Some fur and shader settings in place (pretty much placeholders, please excuse his terrible test haircut):

Wireframe (with UV seams marked):

UVs themselves:

The empty spot at the top left is bugging me, but I can’t think up a good way to lay things out to cover any more space

And a test pattern:

Shaders and UVs are in place though, so texturing time tomorrow! (hopefully)


#8

You should redo your head… Wolf nose need more work. Don’t jump on the UV yet

Give us your 3 views (front, side and 3 quart) for correction


#9




#10

You have a pretty nice cartoon wolf right now. But if you are really going for realistic you’re going to have to dig in and study anatomy more carefully. The bone structure is what determines the shapes we see on the surface. Try to find pictures of wolf and dog skeletons. Then see where the bones are the widest, where they are narrowest. Envision how close the surface the bones will come. Taxidermy sites may even have wolf mannequins you can study. Looking at short haired dog breeds will help you see the true body structure. Focus on dogs that are built like wolves. If you happen to have a dog handy, pet it and feel the planes of the body under the fur.

Wolves have lean muscles. It lays close to the bone. The only thing that gives them a round soft look is the fur. Because you intend to use particle hair on this guy what you need to sculpt is the muscles underneath. Get that right and your fur will have something to follow.

Put time into learning what you need to finish this project and it will improve your skills a lot.
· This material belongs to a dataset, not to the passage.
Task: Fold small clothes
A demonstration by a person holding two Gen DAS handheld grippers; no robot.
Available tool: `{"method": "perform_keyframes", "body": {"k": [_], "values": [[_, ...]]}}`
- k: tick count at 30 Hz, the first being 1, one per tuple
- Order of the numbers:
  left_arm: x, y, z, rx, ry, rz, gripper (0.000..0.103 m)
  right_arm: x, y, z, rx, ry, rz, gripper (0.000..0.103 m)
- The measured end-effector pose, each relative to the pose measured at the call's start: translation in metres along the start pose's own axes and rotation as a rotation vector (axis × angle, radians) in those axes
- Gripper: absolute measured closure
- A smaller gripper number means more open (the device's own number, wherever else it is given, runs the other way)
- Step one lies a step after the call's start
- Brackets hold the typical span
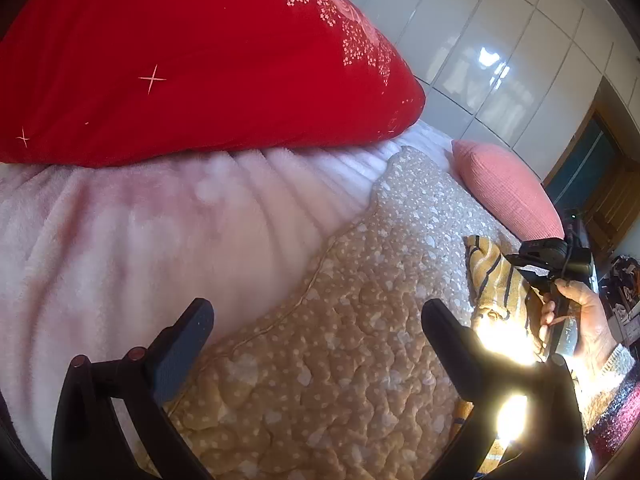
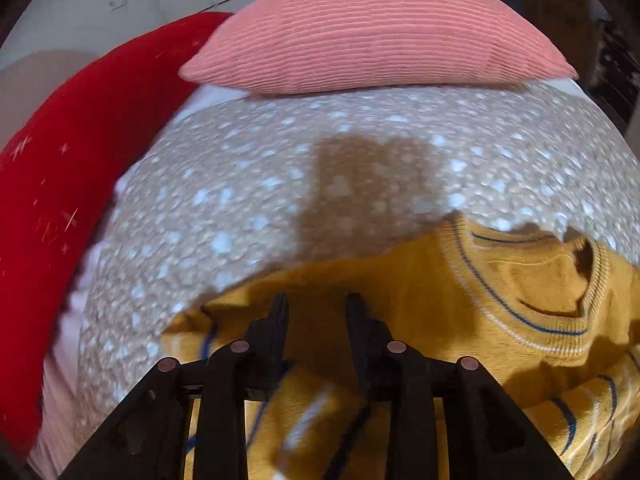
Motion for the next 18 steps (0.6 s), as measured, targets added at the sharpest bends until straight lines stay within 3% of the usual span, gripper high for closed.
{"method": "perform_keyframes", "body": {"k": [3,6,9,11,14,18], "values": [[-0.001,0.0,0.001,-0.002,-0.006,0.001,0.0,0.023,-0.02,0.034,0.041,0.046,0.012,0.069],[0.002,-0.001,0.0,-0.011,-0.011,-0.016,0.0,0.062,-0.065,0.077,0.048,0.124,0.006,0.068],[0.006,-0.004,0.003,-0.008,-0.008,-0.041,0.0,0.108,-0.122,0.107,-0.017,0.205,0.006,0.063],[0.011,-0.009,0.01,0.008,-0.017,-0.059,0.0,0.143,-0.161,0.118,-0.066,0.171,0.006,0.062],[0.02,-0.021,0.02,0.013,-0.044,-0.097,0.0,0.212,-0.212,0.127,-0.099,0.021,-0.093,0.06],[0.036,-0.051,0.032,-0.03,-0.098,-0.159,0.0,0.281,-0.266,0.155,-0.059,-0.011,-0.223,0.061]]}}
Point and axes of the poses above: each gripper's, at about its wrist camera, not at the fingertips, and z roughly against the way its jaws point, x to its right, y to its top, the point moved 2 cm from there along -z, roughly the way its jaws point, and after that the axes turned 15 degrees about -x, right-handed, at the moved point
Rushing through it to the next thing will just be a missed opportunity.


#11

A lot of google image searches of hairless and stuffed dogs later… (and a lot of mesh cage editing, and sculpting)




To quote Samwise, “I think i’m getting the hang of this!”

How am I doing?


#12

You’re defiantly starting to see the structure and your sculpting is getting much better. You have some nice subtle things happening now.

But I think it’s taking on more of a domestic dog appearance. For the length of the body the legs are too short. Wolves are long legged. Just how long depends to the type of wolf, but overall they should be longer then you have them now. The spine should travel up towards the hip. Shoulder blade is longer. Thinner neck. More bone in the lower jaw. From the front: the shoulders slant outward. Chest is higher. Top down; shoulder needs to be farther back. Narrower at waist. Angel in sharper from point of hip to tail bone.

This is what I’m seeing when I compare your sculpt to reference pictures.


#13

Ok, I think I can work with that. You’ve been a huge help to me, thank you!


#14

Because wolf are ancester of the dog. you can use the dog anatomy ref for the body:


#15

OK, increased the tweaked the head, legs, and shoulders as suggested. And added fur:

Still not 100% happy with the clumps and length on the fur, might still mess with that a little bit.


#16

You really try to scukpt a realistic wolf?? because you jump on the fur without correcting your modeling. Stop jumping and come back to the blocking… at less the head


#17

To be honest, it wasn’t until I compared the rendered w/fur version to the reference photo that I could even see what was wrong with the head. Without the context of the fur, the proportions are very hard to compare to any reference photos. So I guess I’m going to be making some more changes the slow way (but the only way…)

Also, it seems wolves have a much different head shape than the dog in that anatomy drawing? The forehead seems much taller and more rounded: http://www.jon-atkinson.com/Large%20Images%201/Grey%20Wolf%203.jpg


#18

More tweaking:


#19

Normal dog skull are like wolf skull. So you can base your basic shaoe head on any dog skull side view… The main problem for you is the nose the jaw and the eyes position


#20

OK, lots more face work. Calling it a night (and thus a weekend) at this point. I think I finally managed to get the eye height and spacing right, although I might need to sink them into the skull a little more. Snout/nose/jaw still need a little tweaking too. (and it needs textures and a rig still…and an environment…)

Front view:

Quarter view:

Scote and tibbi, thank you for beating me into refining this so far. I would’ve had a much crappier result and learned a hell of lot less about anatomy and character modeling than I have so far.